I stood and smiled right back at Dr. Echolls. “Yeah, sure. Next week.”
6,089,050,000 LY
MRS. PETRIDIS LOOKED ONE ANNOYING CUSTOMER away from taking up a machete and hacking us all into quivering bloody chunks.
“Thank God you’re here, Ozzie,” she said when I walked into the bookstore and tossed my backpack behind the register. “A hundred times today someone’s asked me for this cookbook they saw on TV, but no one remembers what it’s called and they yell at me because I can’t read their minds. Do you know anything about it?”
“Eat Like I
t’s the End of the World,” I said. “We’ve got a box of them in the back.”
Mrs. Petridis stood with her hands on her hips. “Eat like what?”
“Eat Like It’s the End of the World,” I said again. “It’s based off the Apocalypse Diet. Dr. Ness recommended it last week. It supposedly teaches people to maintain a healthy weight by eating and exercising based on the type of diet and activity they’d be forced to adhere to during a zombie apocalypse. I ordered a bunch; we just need to put them out.”
Three different pens were sticking out of Mrs. Petridis’s messy gray hair. “That is the most ridiculous thing I’ve heard in my life, and that includes leg makeup.”
I nodded, though I had no clue what leg makeup was, nor did I want to know. “Yeah, but I order every book Dr. Ness recommends, and we always sell out.”
“Idiots will buy anything.” Mrs. Petridis breathed in and out, her tension fading with each exhalation. “I should sell you the bookstore.”
“I’ve got about three hundred bucks. Think that’s enough?”
“After the day I’ve had, Ozzie, I might give it to you for free.”
Mrs.
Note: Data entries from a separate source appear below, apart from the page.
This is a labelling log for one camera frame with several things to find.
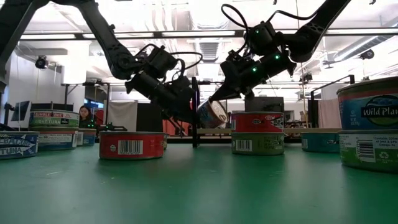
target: person
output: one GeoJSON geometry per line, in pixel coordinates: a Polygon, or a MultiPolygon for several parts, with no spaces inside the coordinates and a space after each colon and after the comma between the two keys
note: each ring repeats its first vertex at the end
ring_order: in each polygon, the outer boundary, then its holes
{"type": "Polygon", "coordinates": [[[94,122],[91,120],[93,115],[91,114],[91,110],[83,105],[79,110],[80,119],[79,119],[79,128],[93,128],[91,127],[94,122]]]}

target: green tabletop surface
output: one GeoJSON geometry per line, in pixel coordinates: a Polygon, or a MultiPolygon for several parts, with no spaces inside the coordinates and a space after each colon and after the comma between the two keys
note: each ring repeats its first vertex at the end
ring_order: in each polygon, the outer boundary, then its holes
{"type": "Polygon", "coordinates": [[[1,224],[397,224],[398,175],[338,154],[242,156],[230,145],[169,144],[147,161],[106,161],[98,145],[0,161],[1,224]]]}

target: ceiling
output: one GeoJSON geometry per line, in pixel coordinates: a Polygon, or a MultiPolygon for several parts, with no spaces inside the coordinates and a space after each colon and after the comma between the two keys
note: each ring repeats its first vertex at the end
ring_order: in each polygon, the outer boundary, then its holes
{"type": "MultiPolygon", "coordinates": [[[[169,30],[203,30],[203,29],[224,29],[238,30],[240,27],[228,22],[221,11],[223,3],[230,3],[238,8],[246,18],[249,26],[254,26],[266,20],[275,10],[283,10],[300,16],[308,16],[313,13],[324,0],[134,0],[134,1],[113,1],[96,0],[99,3],[99,10],[109,24],[115,25],[115,32],[142,32],[142,31],[169,31],[169,30]]],[[[398,1],[377,0],[375,4],[369,5],[369,1],[352,0],[348,7],[341,13],[332,24],[331,29],[345,28],[380,28],[397,27],[398,25],[398,1]]],[[[232,18],[239,21],[239,17],[231,12],[232,18]]],[[[297,22],[283,15],[277,14],[272,24],[275,29],[297,29],[307,21],[297,22]]],[[[61,6],[50,3],[39,9],[31,20],[25,34],[69,34],[69,33],[91,33],[80,12],[70,6],[61,6]]],[[[274,85],[258,86],[256,94],[278,95],[294,97],[294,94],[301,88],[297,83],[289,84],[282,82],[299,81],[302,73],[310,72],[314,82],[330,82],[348,74],[356,75],[358,80],[364,76],[373,78],[386,75],[398,74],[398,38],[383,38],[380,43],[376,38],[377,34],[370,37],[360,35],[352,36],[330,36],[324,37],[317,48],[313,58],[298,65],[293,77],[287,73],[281,73],[271,80],[274,85]],[[346,54],[342,62],[333,63],[330,66],[323,65],[324,61],[334,62],[337,55],[344,53],[355,54],[362,45],[368,45],[361,49],[371,48],[375,57],[371,60],[357,59],[346,54]]],[[[222,71],[219,68],[221,63],[231,49],[238,49],[243,45],[242,38],[206,38],[206,39],[147,39],[147,40],[120,40],[133,54],[149,43],[158,46],[165,45],[170,52],[196,51],[204,54],[206,63],[189,69],[187,75],[197,76],[198,79],[213,81],[223,80],[222,71]]],[[[108,82],[120,82],[113,78],[109,71],[108,64],[103,55],[101,46],[97,41],[21,41],[19,48],[23,54],[29,57],[47,55],[49,60],[59,65],[66,64],[69,60],[68,50],[76,45],[89,44],[90,55],[87,66],[87,77],[101,78],[108,82]]],[[[186,64],[197,61],[194,55],[181,55],[180,58],[186,64]]],[[[311,90],[321,84],[307,85],[306,89],[311,90]]],[[[205,95],[211,95],[216,86],[202,88],[205,95]]]]}
Petridis helped me bring out the new books, including the box of Eat Like It’s the End of the World, and helped me stack them on the front display. As I worked, I noticed Mrs. Ross sitting in the corner, reading.
“How long’s she been here?” I motioned at Mrs. Ross, keeping my voice low.
“How should I know? Do you expect me to keep track of every customer who walks into this godforsaken store?” Mrs. Petridis broke down the last empty box, added it to the stack, and picked them all up. “I’ll be in the back. I found a squirrel that’s going to make a perfect Scottie Ferguson.”
She disappeared into her studio, which meant I wouldn’t see her until she got hungry, frustrated, or the store closed, and I busied myself shelving books. My impending meeting with Calvin at three had amplified my anxiety to nearly unmanageable levels, and working helped keep me from bursting into flames.
I’d barely paid attention to my teachers during class, because I couldn’t stop thinking about Calvin cutting himself and Trent catching us together in the boys’ room and wondering what he knew about Tommy. He’d ignored me when I’d tried to talk to him during physics, but I was going to make him talk when he showed up later, even if I had to take him into the back and stuff him like one of Mrs. Petridis’s taxidermy animals.